◆ **TASK TO COMPLETE**:
Please write out the listing again, keeping every character the same.

*** DATA EXCERPT ***

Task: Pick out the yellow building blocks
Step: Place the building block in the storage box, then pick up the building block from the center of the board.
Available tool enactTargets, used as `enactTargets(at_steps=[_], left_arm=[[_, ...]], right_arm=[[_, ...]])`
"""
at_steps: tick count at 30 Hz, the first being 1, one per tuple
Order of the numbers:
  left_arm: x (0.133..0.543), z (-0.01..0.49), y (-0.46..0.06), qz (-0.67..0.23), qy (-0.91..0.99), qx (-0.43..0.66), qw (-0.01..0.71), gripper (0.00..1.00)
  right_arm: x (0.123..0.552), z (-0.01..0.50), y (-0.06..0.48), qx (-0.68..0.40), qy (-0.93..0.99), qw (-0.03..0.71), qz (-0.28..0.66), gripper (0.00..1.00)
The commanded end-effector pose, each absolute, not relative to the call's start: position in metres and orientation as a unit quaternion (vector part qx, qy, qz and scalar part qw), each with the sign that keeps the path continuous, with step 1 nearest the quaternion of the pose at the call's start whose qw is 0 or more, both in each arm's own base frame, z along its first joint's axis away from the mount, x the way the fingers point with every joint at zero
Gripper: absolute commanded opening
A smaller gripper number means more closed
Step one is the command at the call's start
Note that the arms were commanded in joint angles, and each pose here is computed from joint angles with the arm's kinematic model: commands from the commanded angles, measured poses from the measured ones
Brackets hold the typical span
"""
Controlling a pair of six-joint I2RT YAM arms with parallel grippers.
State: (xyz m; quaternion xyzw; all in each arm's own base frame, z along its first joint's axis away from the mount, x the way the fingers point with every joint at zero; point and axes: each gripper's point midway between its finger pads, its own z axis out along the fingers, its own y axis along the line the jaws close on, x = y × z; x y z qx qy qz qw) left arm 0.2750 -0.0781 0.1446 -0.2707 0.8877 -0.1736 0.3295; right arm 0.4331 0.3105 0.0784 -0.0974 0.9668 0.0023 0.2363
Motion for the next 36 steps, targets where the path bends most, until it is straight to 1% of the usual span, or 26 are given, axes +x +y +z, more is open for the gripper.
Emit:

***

◆ **EXERCISE RESPONSE**:
Task: Pick out the yellow building blocks
Step: Place the building block in the storage box, then pick up the building block from the center of the board.
Available tool enactTargets, used as `enactTargets(at_steps=[_], left_arm=[[_, ...]], right_arm=[[_, ...]])`
"""
at_steps: tick count at 30 Hz, the first being 1, one per tuple
Order of the numbers:
  left_arm: x (0.133..0.543), z (-0.01..0.49), y (-0.46..0.06), qz (-0.67..0.23), qy (-0.91..0.99), qx (-0.43..0.66), qw (-0.01..0.71), gripper (0.00..1.00)
  right_arm: x (0.123..0.552), z (-0.01..0.50), y (-0.06..0.48), qx (-0.68..0.40), qy (-0.93..0.99), qw (-0.03..0.71), qz (-0.28..0.66), gripper (0.00..1.00)
The commanded end-effector pose, each absolute, not relative to the call's start: position in metres and orientation as a unit quaternion (vector part qx, qy, qz and scalar part qw), each with the sign that keeps the path continuous, with step 1 nearest the quaternion of the pose at the call's start whose qw is 0 or more, both in each arm's own base frame, z along its first joint's axis away from the mount, x the way the fingers point with every joint at zero
Gripper: absolute commanded opening
A smaller gripper number means more closed
Step one is the command at the call's start
Note that the arms were commanded in joint angles, and each pose here is computed from joint angles with the arm's kinematic model: commands from the commanded angles, measured poses from the measured ones
Brackets hold the typical span
"""
Controlling a pair of six-joint I2RT YAM arms with parallel grippers.
State: (xyz m; quaternion xyzw; all in each arm's own base frame, z along its first joint's axis away from the mount, x the way the fingers point with every joint at zero; point and axes: each gripper's point midway between its finger pads, its own z axis out along the fingers, its own y axis along the line the jaws close on, x = y × z; x y z qx qy qz qw) left arm 0.2750 -0.0781 0.1446 -0.2707 0.8877 -0.1736 0.3295; right arm 0.4331 0.3105 0.0784 -0.0974 0.9668 0.0023 0.2363
Motion for the next 36 steps, targets where the path bends most, until it is straight to 1% of the usual span, or 26 are given, axes +x +y +z, more is open for the gripper.
Emit:

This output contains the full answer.